Prove that:
$$(a): [(a|b)\land(c|d)]\Longrightarrow ac|bd;$$
$$(b): a|b\Longrightarrow ac|bc;$$
$$(c): ac|bc\Longrightarrow a|b.$$
Proof:
(a) By definition of divisibility, there exists two integers $n_{1}$ and $n_{2}$ such that: $$a|b\Longrightarrow b = a\cdot n_{1} \,\text{and}\,c|d\Longrightarrow d = c\cdot n_{2}.$$ Multiplying the two statements, we have $$b\cdot d= (a\cdot n_{1})\cdot(c\cdot n_{2})=ac(n_{1}n_{2}).$$ Let $n'=n_{1}n_{2}$. Since the product of $n_{1}$ and $n_{2}$ are integers, it follows that $n'$ is an integer. Thus, $$bd=ac(n_{1}n_{2})=ac\cdot n'$$ and by definition of divisibility, $ac|bd$.
(b) $a|b \Longrightarrow b= a\cdot n\,$ for some integer $n$. Multiplying both sides by $c$, we have $bc = ac \cdot n$. Thus, by definition of divisibility, $ac|bc$.
(c) $ac|bc \Longrightarrow bc = ac\cdot n\,$ for some integer $n$. Dividing both sides by $c$, we have $b = a\cdot n$. Thus, by definition of divisibility, $a|b$.
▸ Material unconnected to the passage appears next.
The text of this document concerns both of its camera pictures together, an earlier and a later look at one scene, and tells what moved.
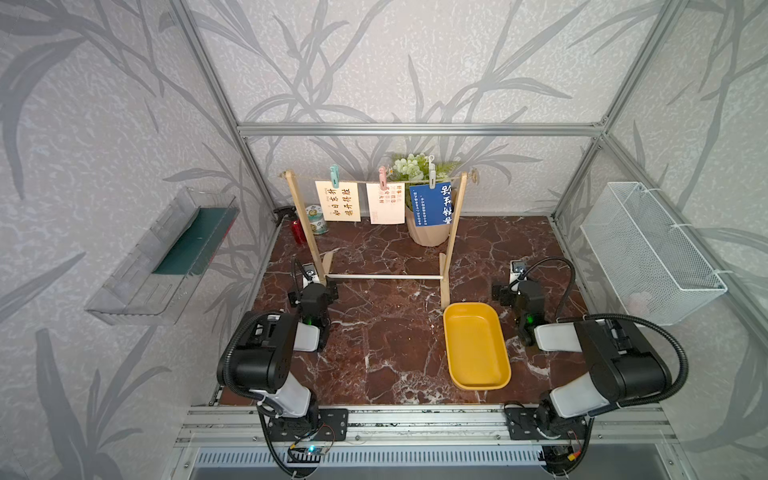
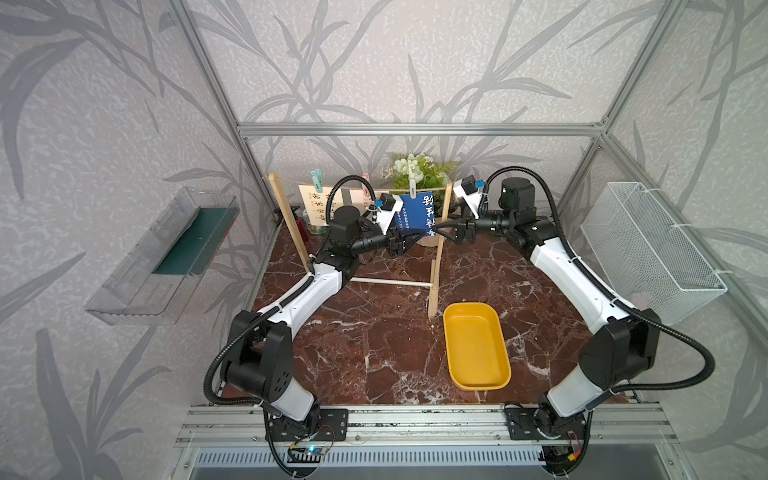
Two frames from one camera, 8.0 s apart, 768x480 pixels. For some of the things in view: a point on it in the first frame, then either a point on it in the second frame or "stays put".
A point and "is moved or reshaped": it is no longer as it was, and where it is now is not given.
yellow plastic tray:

Are these proofs sufficient?
I also have some question about (c). Isn't it assumed that $c\neq 0$? Since dividing by $0$ is undefined? Also, after proving $(b)$ and $(c)$, we can simply say $a|b\Longleftrightarrow ac|bc$? Is this correct?
Thanks for your time.
Those proofs look good to me. As for (c), yes you have to assume $c\neq 0$ (otherwise the statement is false, for example $2\cdot 0 | 1 \cdot 0$ but $2$ doesn't divide $1$.
You are correct, for $c\neq0$ $a|b \Leftrightarrow ac|bc$.